4) Now use the mark scheme to identify three potential points that you could have made in your Question 5 answer - whether the pluralist model allows the newspaper industry to operate effectively.

  • Clay Shirky has discussed the ‘End of audience’ and the rise in ‘mass amateurisation’. This may be an example of the rise of pluralism but it is arguably destroying trust in news and the ability for traditional news institutions to make money (Shirky describes the internet leading to “an abundance of content and a scarcity of profit”). Citizen journalism may have influenced the news agenda in places (overruling traditional editors broadly following Galtung and Ruge’s News Values) but it is also poor quality, difficult to verify and often soft news ‘clickbait’ rather than important for society.

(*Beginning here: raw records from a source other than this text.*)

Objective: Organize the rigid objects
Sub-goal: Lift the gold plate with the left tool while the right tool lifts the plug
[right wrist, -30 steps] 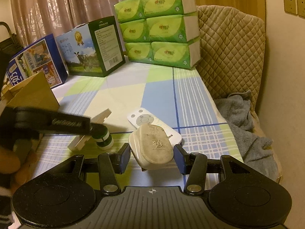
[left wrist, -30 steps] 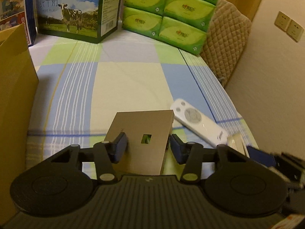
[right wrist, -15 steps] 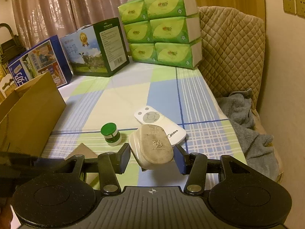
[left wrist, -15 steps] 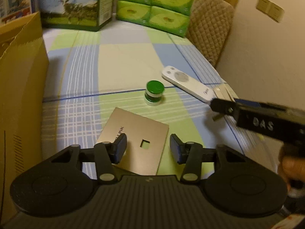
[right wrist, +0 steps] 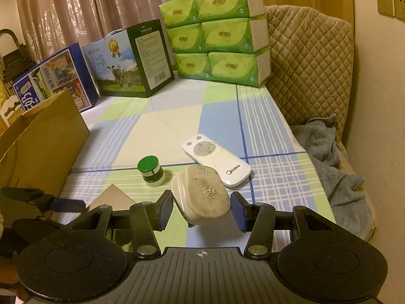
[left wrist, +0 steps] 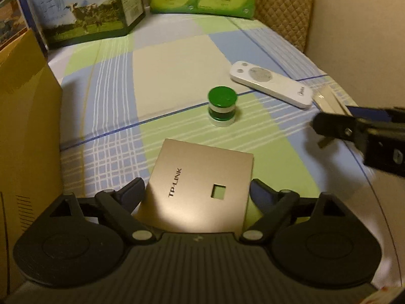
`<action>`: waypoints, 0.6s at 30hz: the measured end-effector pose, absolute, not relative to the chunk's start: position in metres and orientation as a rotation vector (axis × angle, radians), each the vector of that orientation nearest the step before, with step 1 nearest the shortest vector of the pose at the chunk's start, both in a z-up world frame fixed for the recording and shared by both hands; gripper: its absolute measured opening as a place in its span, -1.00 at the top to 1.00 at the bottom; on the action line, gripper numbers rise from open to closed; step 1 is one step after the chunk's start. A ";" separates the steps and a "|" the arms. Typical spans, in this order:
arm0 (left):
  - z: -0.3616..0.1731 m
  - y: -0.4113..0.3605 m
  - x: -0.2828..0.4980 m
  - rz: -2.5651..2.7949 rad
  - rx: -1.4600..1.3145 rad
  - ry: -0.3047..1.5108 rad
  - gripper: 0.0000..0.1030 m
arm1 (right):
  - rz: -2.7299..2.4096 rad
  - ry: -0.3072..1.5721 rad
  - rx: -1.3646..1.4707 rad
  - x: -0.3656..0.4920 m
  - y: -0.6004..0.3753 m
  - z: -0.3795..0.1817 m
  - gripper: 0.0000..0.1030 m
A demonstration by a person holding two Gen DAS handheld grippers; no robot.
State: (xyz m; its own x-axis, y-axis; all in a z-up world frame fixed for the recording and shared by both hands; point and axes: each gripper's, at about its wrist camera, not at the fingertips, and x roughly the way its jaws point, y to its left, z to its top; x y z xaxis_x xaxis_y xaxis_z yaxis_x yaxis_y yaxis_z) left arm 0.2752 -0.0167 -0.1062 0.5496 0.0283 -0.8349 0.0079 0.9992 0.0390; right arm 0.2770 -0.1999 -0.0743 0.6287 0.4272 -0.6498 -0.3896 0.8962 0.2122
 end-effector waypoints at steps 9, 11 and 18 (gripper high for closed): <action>-0.106 -0.016 0.271 -0.007 -0.063 1.000 -0.71 | 0.466 0.764 0.057 0.276 -0.202 -0.076 0.10; -0.103 -0.021 0.264 -0.007 -0.075 1.001 -0.71 | 0.464 0.763 0.059 0.275 -0.203 -0.075 0.10; -0.092 -0.028 0.236 -0.041 -0.137 0.967 -0.70 | 0.469 0.762 0.056 0.271 -0.202 -0.072 0.10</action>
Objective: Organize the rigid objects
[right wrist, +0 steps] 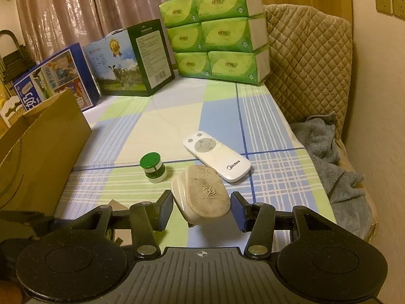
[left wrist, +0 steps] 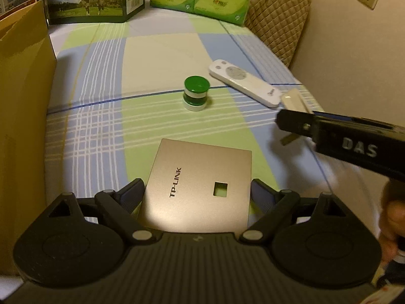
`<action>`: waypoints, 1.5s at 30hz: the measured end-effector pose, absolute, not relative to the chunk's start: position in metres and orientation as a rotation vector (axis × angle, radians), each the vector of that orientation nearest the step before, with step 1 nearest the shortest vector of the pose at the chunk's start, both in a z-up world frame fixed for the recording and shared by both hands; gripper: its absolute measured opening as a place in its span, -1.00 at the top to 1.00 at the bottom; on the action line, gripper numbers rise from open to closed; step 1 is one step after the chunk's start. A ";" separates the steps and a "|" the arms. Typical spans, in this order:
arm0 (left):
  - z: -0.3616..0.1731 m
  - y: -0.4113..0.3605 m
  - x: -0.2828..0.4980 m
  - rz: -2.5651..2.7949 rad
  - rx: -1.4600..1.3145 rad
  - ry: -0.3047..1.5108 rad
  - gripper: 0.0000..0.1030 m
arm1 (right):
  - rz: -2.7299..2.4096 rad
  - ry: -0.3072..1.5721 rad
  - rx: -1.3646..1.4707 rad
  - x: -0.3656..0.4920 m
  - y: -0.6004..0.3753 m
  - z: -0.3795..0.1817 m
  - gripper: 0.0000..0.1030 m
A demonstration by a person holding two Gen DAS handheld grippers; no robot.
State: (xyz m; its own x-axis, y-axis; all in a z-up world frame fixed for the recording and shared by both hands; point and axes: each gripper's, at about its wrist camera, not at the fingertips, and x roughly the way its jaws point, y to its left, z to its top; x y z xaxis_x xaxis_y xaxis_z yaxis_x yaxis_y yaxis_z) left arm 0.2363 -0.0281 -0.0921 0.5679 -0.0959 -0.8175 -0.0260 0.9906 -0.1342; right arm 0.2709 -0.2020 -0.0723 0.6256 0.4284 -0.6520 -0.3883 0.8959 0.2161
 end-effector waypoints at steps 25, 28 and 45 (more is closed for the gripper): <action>0.039 0.026 0.140 0.026 -0.126 0.739 -0.70 | 0.548 0.645 0.015 0.191 -0.164 0.030 0.10; 0.049 0.046 0.125 0.061 -0.131 0.725 -0.70 | 0.581 0.633 0.005 0.178 -0.147 0.039 0.10; 0.081 0.170 0.054 0.250 -0.176 0.679 -0.70 | 0.790 0.597 -0.072 0.133 -0.021 0.066 0.10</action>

  • Curran and Seaton argue that audiences need to be empowered if media industries are to operate effectively. This is questionable in the newspaper industry. MailOnline is driven by audience clicks rather than professional editors (gatekeepers). This arguably does significant harm to the industry, reducing news to ‘clickbait’, celebrity gossip and the ‘sidebar of shame’ that MailOnline is infamous for.

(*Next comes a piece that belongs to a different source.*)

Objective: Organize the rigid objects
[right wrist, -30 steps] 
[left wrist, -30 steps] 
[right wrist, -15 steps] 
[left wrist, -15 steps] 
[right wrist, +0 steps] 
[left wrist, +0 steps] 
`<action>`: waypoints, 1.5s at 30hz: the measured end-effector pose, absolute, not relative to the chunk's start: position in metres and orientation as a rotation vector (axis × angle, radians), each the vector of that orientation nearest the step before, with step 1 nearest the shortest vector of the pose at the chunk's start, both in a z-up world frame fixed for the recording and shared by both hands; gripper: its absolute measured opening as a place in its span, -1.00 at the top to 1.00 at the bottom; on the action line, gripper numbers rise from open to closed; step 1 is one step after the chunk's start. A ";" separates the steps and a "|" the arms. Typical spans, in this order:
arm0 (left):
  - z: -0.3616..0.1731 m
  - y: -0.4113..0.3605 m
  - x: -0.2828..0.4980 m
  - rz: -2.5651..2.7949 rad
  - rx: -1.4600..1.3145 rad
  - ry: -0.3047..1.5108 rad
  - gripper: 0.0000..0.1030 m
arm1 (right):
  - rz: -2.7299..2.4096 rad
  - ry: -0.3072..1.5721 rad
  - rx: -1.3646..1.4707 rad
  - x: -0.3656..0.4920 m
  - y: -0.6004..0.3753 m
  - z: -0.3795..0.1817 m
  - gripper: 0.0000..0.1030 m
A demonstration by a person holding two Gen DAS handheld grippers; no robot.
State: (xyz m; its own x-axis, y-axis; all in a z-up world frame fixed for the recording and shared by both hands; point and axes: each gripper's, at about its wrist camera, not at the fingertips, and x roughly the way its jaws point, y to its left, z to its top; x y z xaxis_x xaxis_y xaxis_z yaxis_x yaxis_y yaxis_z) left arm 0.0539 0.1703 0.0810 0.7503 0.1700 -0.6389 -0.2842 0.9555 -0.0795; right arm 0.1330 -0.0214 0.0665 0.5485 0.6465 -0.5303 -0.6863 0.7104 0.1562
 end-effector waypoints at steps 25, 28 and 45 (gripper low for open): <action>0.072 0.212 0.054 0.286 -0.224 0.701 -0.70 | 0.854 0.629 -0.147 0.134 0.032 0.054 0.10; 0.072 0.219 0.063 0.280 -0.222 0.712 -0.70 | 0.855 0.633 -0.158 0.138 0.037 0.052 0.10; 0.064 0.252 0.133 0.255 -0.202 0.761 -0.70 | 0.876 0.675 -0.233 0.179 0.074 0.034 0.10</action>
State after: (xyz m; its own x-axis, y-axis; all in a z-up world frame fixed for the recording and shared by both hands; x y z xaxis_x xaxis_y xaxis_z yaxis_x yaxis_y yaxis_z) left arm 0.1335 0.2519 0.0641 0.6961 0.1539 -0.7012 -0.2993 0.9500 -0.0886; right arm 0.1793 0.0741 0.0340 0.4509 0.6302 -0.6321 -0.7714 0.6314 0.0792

  • The i newspaper is generally viewed as leftwing despite its mission statement of “Quality, clarity and independence”. Indeed, the i’s parent paper the Independent launched in 1986 with the banner: “Free from party political bias, free from proprietorial influence”. Could it be argued that the UK newspaper industry is so strongly rightwing that when a newspaper plants itself in the centre ground (as the i newspaper intends) it inadvertently appears to be leftwing? The i’s content (e.g. the briefing on p2) explicitly offers readers a broad diet with pages summarising the content and editorial line from other news publications from the UK and worldwide. Perhaps the i newspaper captures pluralist ideals while the Daily Mail offers evidence for Marxists of a ‘ruling elite’?

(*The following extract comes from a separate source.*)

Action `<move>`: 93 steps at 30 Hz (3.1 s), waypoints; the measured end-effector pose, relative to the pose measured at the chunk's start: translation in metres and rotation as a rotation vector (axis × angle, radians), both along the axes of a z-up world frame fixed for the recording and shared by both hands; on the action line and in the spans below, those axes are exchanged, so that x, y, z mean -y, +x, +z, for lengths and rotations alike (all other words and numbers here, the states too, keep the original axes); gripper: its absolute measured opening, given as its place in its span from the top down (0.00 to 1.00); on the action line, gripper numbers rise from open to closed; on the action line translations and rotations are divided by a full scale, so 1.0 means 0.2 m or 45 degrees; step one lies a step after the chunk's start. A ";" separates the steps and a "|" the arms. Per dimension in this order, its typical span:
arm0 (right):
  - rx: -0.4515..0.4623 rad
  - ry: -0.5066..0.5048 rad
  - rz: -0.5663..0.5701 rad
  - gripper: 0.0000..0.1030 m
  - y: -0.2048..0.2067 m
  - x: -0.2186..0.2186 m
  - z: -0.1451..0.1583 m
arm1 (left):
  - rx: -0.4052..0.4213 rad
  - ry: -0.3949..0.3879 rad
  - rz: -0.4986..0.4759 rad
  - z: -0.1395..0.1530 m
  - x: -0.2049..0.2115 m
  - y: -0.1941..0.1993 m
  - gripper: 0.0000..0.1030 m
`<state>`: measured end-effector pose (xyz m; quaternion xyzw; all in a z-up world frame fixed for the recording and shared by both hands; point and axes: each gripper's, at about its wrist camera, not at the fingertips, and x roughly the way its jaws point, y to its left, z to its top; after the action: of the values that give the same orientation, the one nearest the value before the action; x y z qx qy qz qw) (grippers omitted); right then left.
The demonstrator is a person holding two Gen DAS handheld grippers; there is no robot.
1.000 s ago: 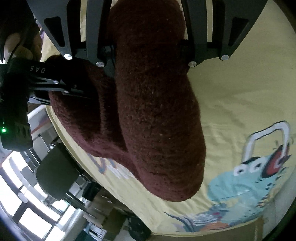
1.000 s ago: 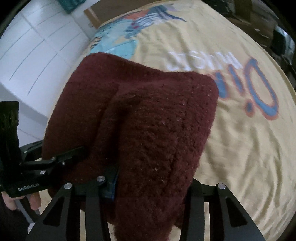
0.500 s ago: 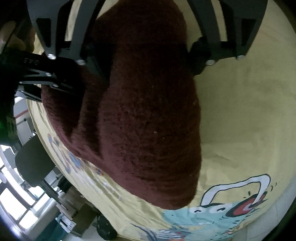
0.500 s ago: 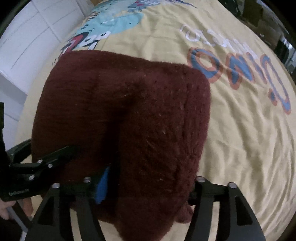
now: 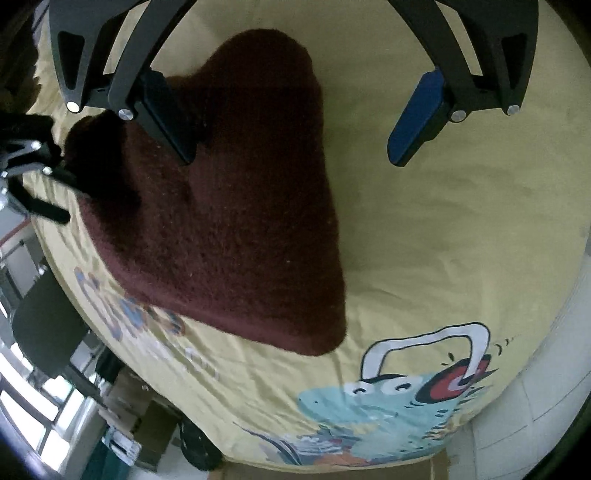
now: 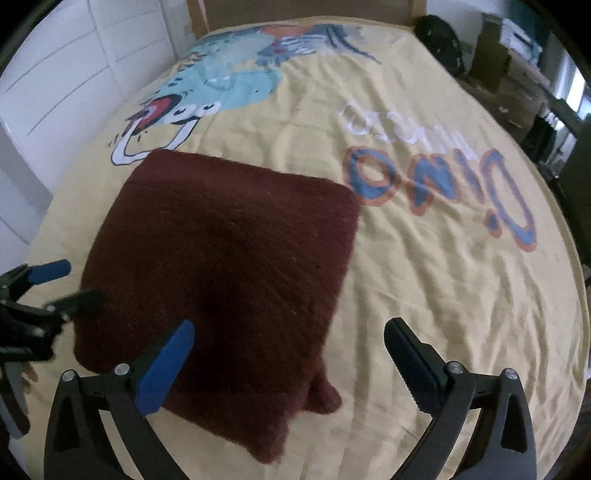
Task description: Fold small clothes
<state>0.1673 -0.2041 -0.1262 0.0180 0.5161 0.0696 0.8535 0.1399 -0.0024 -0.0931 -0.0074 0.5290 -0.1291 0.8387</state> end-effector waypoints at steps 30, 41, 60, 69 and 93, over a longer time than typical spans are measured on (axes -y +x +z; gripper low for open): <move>0.218 -0.090 -0.154 0.00 -0.49 0.22 0.44 | 0.207 0.153 0.161 0.44 -0.09 -0.31 0.01; 0.247 -0.120 -0.222 0.00 -0.81 0.33 0.58 | 0.237 0.177 0.198 0.62 -0.11 -0.57 0.01; 0.218 -0.161 -0.254 0.00 -0.89 0.40 0.56 | 0.214 0.180 0.192 0.59 -0.16 -0.60 0.01; 0.213 -0.168 -0.253 0.00 -0.89 0.39 0.56 | 0.197 0.187 0.180 0.57 -0.17 -0.60 0.01; 0.211 -0.171 -0.249 0.00 -0.90 0.40 0.54 | 0.170 0.200 0.175 0.53 -0.16 -0.60 0.01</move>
<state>-0.0121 -0.2847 -0.0176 0.0054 0.4429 -0.0474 0.8953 0.0198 0.0293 0.0138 0.0305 0.4785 -0.0296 0.8771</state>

5) Finally, look over your mark, teacher comments and the mark scheme - plus your answers to the task above - to write a complete essay plan for Question 5. 

Paragraph plan:

1 - (agree) talk about Curran and Seaton puralist model
   - other side of the agrument (marxist views)

continuation...

2 - clay shirky 'End of audience' 

3 - the i news generally being viewed as leftwing despite its mission statement of “Quality, clarity and independence”

4 - closing paragraph 


You can either use something similar to your actual answer or alternatively start from scratch. Make sure it is an extensive, detailed plan focused on the question (Curran & Seaton, pluralism and how effective the newspaper industry operates) and make sure you include specific references to the CSPs - the i and Daily Mail/MailOnline. Aim for around five paragraphs in total and make sure you cover both sides of the argument to some extent.